→ Aim of the exercise
Among the lines below, output only those between the line holding "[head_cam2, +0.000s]" and the line holding "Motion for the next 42", inclusive, exactly as written and with no pictures.

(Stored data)
★ ★ ★ ★

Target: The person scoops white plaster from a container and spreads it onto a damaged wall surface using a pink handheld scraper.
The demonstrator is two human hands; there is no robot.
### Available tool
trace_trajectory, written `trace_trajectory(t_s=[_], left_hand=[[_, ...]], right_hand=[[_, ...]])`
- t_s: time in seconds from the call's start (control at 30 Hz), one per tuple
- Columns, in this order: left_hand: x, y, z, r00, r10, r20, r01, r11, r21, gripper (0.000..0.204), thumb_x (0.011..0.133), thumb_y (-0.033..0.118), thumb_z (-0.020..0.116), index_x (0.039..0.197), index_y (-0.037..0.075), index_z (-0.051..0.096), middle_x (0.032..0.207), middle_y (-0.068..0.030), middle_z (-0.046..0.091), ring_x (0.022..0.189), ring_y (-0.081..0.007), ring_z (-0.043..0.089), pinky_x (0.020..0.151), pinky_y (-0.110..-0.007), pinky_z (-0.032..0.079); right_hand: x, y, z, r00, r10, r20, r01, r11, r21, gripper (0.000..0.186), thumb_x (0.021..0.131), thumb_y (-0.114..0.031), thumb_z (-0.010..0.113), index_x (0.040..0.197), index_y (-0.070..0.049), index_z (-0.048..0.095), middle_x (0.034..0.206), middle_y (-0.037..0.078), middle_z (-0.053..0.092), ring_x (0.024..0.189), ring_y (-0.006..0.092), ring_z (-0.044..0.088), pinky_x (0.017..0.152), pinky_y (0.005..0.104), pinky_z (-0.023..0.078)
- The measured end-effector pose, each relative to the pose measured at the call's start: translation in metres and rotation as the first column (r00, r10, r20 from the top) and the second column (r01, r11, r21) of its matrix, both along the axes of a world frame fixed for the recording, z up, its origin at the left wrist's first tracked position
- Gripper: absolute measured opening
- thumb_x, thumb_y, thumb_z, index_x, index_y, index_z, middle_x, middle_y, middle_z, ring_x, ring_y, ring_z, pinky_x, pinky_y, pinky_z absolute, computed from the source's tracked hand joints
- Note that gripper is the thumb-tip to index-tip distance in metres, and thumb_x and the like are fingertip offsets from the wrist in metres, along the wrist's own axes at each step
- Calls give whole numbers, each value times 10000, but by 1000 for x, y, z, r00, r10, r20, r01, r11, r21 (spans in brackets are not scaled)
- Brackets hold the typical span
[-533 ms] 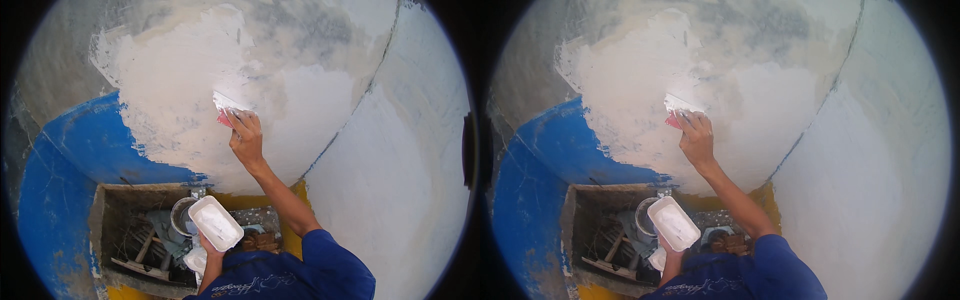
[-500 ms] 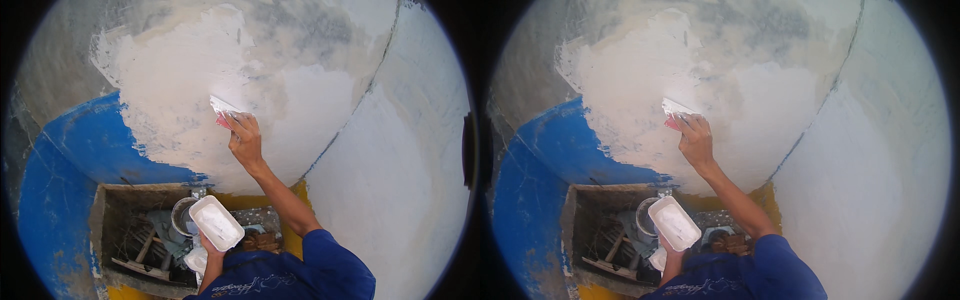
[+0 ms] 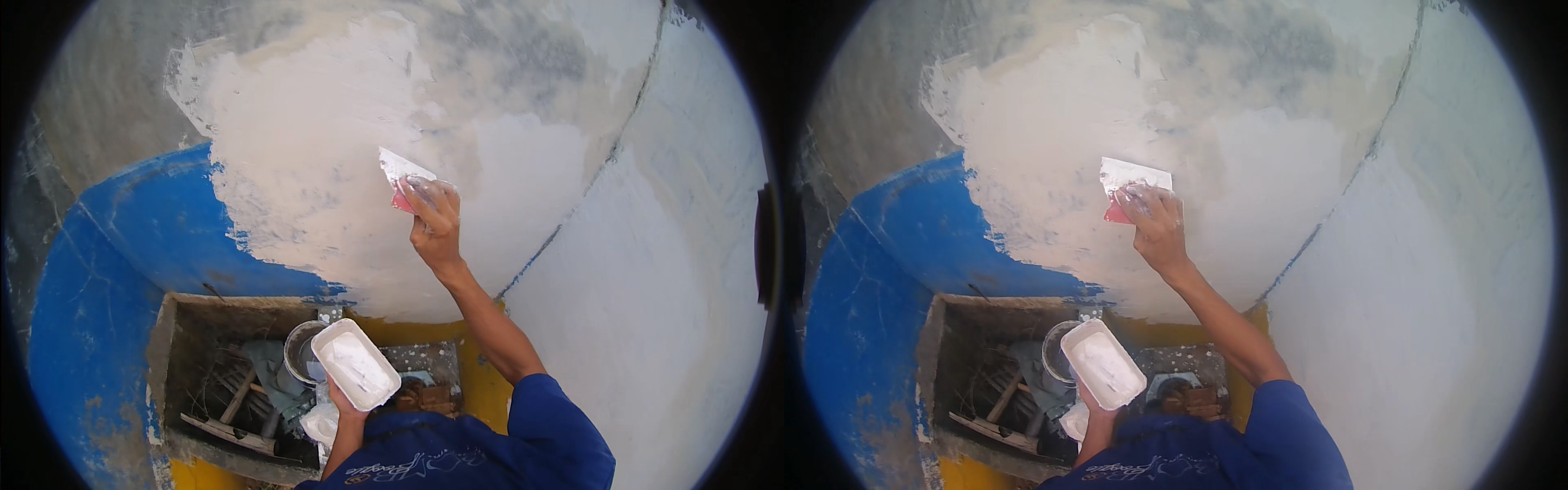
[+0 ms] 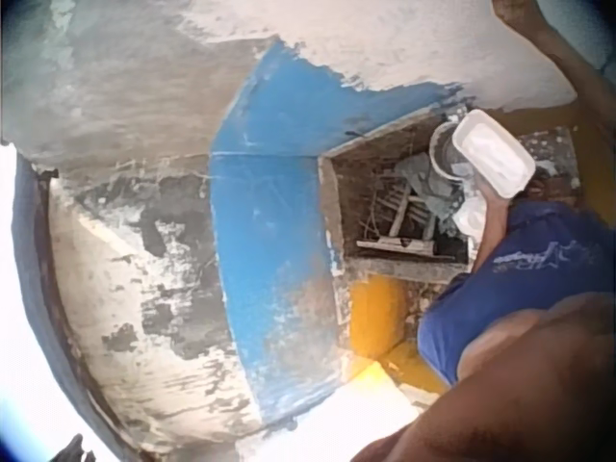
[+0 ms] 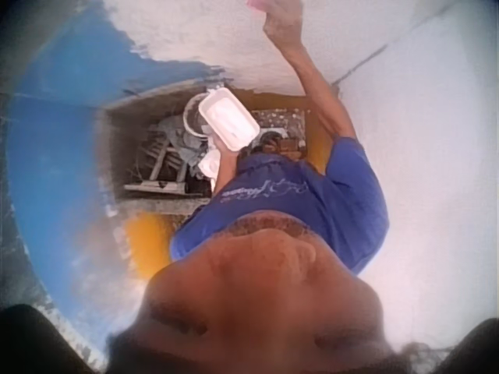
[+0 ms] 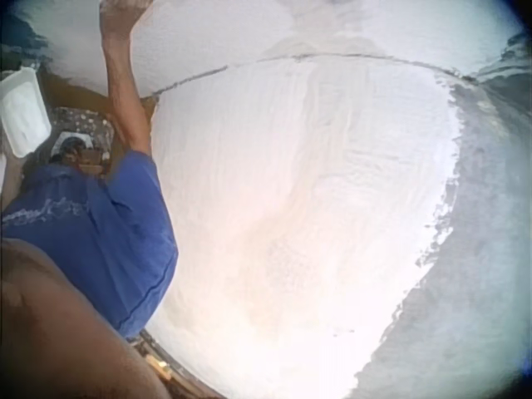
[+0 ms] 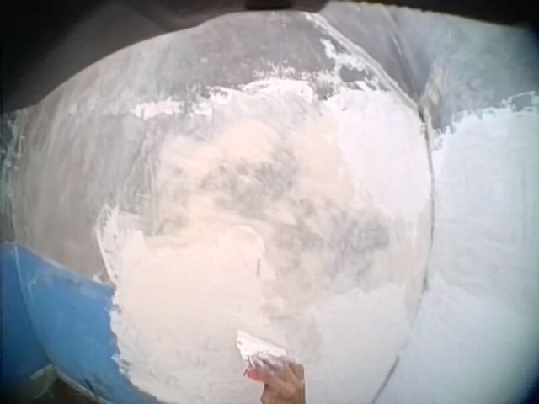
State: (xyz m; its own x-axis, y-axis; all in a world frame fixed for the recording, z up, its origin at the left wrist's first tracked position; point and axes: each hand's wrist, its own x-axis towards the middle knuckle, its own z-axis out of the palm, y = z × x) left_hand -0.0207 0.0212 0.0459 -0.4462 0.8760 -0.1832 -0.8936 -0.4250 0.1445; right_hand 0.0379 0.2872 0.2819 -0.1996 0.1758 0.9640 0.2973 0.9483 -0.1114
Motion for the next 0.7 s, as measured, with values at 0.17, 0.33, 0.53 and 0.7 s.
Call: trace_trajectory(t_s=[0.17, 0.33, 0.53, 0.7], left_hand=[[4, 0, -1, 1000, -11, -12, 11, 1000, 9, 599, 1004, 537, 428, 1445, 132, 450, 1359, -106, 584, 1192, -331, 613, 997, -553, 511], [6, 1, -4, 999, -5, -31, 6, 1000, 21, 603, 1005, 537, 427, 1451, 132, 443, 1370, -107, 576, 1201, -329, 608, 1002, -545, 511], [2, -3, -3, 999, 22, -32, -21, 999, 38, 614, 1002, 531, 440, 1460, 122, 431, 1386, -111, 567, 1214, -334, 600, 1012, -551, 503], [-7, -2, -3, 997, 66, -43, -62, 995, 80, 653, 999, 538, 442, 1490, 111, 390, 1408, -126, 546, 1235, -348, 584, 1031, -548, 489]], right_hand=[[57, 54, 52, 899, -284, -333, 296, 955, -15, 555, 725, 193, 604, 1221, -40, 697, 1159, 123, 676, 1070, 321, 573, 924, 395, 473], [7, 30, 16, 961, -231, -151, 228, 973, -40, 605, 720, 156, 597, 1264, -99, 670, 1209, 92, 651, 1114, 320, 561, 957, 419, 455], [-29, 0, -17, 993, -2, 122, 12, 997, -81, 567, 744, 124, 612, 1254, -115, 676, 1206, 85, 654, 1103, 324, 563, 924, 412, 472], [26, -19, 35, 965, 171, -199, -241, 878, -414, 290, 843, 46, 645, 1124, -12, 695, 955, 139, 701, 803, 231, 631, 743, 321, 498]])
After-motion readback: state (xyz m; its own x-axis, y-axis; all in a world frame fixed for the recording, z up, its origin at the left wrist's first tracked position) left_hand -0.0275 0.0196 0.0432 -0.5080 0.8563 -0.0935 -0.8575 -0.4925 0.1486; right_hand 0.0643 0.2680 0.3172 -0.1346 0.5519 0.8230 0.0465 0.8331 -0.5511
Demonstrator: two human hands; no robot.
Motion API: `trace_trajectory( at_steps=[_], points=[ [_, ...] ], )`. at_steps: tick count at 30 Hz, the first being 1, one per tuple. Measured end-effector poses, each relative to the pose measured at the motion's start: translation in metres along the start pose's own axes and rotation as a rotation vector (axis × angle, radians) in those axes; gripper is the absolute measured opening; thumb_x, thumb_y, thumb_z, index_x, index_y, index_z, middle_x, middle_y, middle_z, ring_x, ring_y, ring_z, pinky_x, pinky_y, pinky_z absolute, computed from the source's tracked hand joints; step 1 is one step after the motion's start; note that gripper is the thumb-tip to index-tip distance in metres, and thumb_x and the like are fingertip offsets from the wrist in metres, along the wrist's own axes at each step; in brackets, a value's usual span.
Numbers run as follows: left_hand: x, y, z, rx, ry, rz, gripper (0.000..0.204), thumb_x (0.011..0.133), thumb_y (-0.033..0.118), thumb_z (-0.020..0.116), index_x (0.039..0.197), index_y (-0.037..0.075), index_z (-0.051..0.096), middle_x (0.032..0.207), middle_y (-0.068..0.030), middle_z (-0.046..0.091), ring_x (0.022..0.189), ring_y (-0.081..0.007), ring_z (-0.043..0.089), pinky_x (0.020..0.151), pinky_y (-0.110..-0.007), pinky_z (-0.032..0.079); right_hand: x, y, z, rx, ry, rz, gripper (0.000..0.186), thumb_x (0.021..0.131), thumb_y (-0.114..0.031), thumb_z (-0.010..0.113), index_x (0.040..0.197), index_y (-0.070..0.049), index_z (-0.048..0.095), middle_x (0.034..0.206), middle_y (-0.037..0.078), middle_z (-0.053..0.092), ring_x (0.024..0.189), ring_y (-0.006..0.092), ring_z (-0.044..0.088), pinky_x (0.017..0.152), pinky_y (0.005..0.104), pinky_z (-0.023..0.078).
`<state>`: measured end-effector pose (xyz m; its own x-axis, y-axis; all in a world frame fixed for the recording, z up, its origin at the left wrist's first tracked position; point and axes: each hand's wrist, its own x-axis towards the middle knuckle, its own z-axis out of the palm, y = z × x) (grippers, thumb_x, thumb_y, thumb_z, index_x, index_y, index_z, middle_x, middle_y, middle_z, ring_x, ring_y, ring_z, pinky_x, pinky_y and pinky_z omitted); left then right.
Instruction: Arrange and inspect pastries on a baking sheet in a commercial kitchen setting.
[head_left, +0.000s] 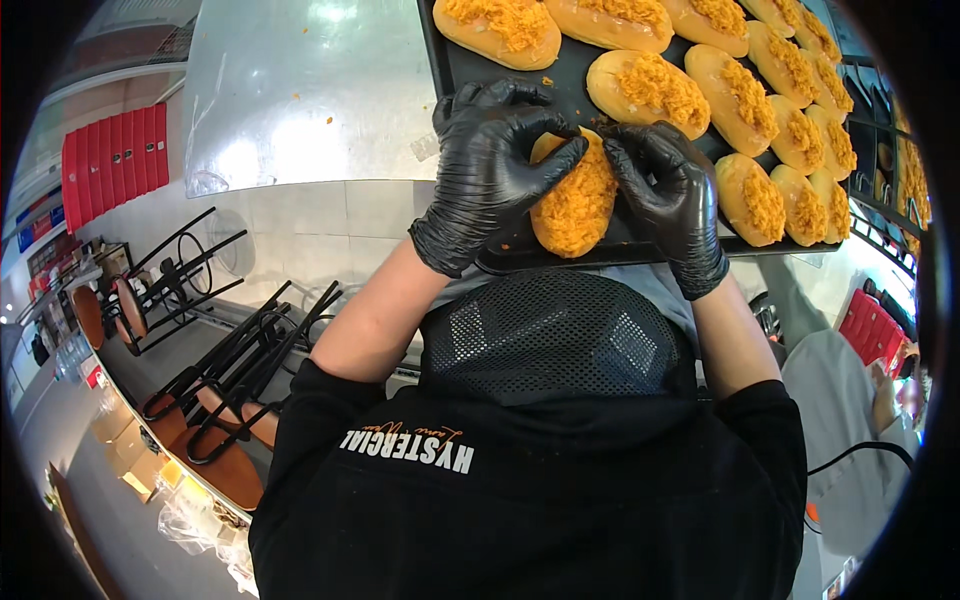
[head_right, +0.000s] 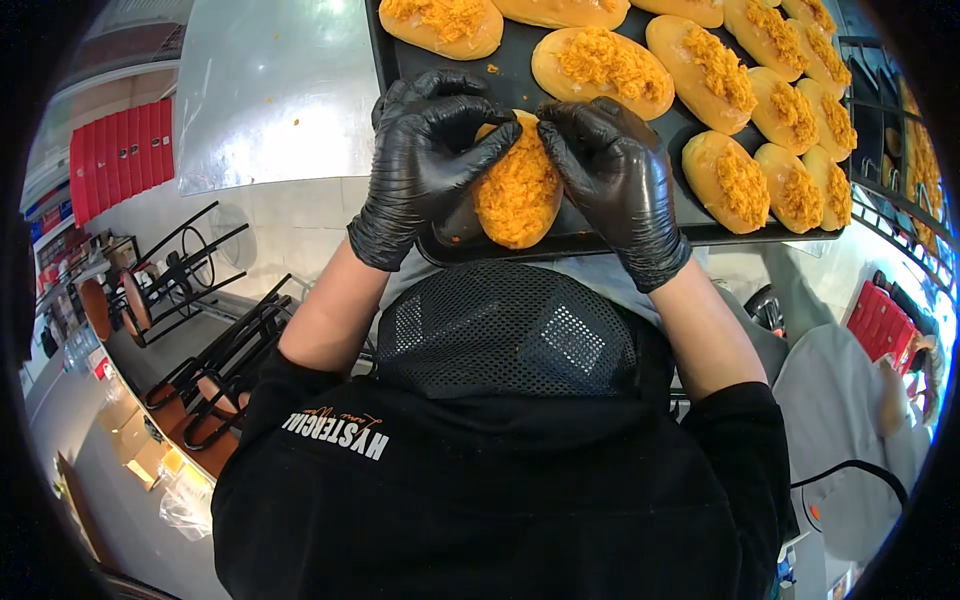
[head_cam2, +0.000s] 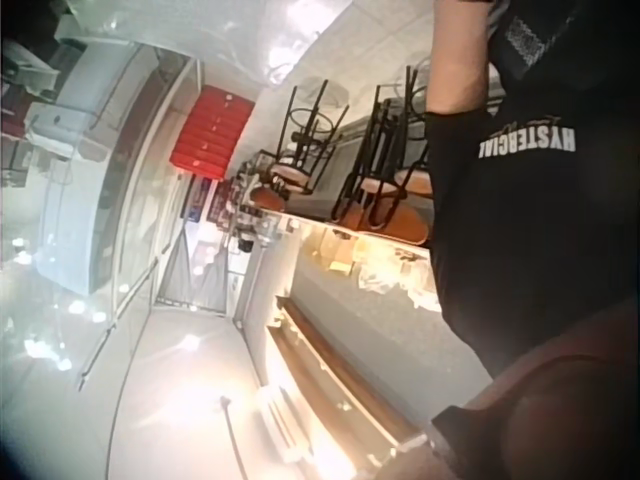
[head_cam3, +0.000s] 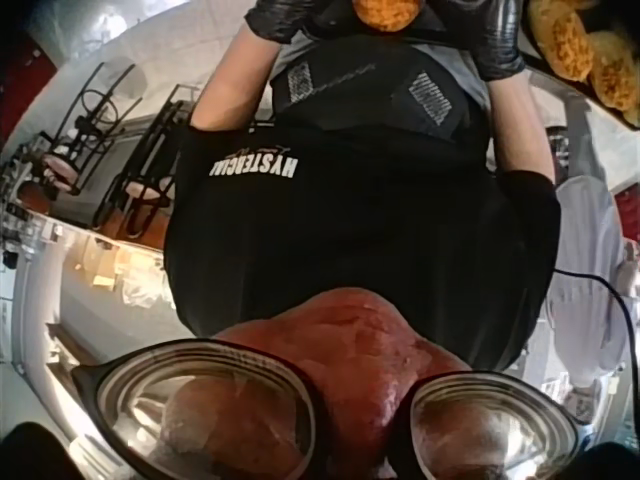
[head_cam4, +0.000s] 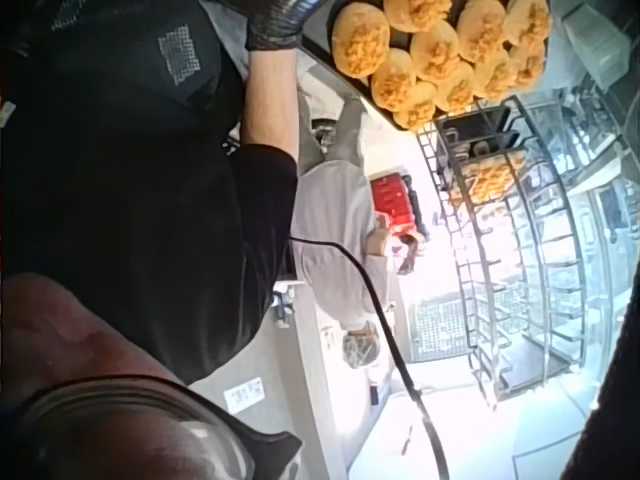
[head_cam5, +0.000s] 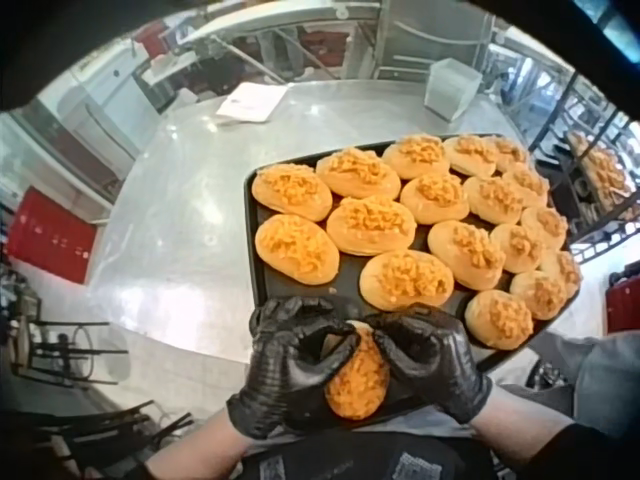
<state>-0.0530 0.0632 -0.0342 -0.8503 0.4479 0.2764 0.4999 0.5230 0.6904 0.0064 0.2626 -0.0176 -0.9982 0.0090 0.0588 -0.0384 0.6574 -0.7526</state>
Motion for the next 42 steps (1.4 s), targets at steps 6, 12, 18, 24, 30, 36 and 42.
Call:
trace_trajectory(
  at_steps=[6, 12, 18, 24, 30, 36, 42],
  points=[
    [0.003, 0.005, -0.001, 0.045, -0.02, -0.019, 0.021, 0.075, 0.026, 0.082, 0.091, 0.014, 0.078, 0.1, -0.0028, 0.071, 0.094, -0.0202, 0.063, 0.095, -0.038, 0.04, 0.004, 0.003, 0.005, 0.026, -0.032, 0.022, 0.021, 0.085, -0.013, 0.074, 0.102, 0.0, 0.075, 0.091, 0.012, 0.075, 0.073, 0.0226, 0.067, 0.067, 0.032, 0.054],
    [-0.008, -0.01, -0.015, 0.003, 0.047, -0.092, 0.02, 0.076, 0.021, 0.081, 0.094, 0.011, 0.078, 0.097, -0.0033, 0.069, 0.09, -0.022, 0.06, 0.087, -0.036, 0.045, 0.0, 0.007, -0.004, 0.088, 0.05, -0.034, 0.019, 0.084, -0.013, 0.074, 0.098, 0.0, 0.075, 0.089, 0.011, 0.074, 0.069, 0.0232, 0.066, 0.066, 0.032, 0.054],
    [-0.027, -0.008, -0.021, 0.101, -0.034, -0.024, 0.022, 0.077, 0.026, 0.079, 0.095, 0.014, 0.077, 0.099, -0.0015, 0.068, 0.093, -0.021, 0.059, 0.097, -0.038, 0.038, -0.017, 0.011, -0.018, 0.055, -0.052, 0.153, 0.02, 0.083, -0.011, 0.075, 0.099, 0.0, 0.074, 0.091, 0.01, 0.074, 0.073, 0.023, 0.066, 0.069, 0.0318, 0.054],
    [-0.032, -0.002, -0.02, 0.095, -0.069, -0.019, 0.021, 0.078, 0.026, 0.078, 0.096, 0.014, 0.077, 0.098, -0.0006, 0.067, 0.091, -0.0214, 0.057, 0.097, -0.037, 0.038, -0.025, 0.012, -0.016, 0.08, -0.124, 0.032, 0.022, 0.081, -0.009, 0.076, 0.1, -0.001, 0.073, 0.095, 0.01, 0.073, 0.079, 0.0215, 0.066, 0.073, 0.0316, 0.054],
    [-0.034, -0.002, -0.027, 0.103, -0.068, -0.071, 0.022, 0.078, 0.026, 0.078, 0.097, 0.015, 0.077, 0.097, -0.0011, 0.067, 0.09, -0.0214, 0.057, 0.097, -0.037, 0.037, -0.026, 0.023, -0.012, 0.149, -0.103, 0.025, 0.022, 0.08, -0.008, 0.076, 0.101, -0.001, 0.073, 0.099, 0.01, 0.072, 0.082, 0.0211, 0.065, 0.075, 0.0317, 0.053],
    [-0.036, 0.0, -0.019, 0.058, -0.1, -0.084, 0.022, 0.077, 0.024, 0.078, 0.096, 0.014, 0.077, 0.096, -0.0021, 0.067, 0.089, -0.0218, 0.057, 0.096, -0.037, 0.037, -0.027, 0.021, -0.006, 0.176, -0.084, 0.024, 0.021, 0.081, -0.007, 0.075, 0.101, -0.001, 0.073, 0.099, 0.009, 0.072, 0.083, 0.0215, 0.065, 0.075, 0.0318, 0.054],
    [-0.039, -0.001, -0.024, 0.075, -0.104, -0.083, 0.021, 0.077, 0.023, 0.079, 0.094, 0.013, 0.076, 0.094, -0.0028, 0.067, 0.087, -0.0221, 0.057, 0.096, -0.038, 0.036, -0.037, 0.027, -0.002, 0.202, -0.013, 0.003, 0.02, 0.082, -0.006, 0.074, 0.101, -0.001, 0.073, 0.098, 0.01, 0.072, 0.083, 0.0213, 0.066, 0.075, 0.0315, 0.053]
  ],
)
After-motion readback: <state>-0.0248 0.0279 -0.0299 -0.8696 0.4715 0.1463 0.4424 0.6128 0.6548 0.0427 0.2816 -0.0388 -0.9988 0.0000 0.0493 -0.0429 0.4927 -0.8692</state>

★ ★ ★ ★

→ Output for this exercise
[head_cam2, +0.000s] 
[head_cam3, +0.000s] 
[head_cam4, +0.000s] 
[head_cam5, +0.000s] 
<state>-0.0530 0.0632 -0.0342 -0.8503 0.4479 0.2764 0.4999 0.5230 0.6904 0.0064 0.2626 -0.0176 -0.9982 0.0090 0.0588 -0.0384 0.6574 -0.7526</state>
Motion for the next 42 steps (1.4 s), targets at steps 6, 12, 18, 24, 30, 36 and 42.

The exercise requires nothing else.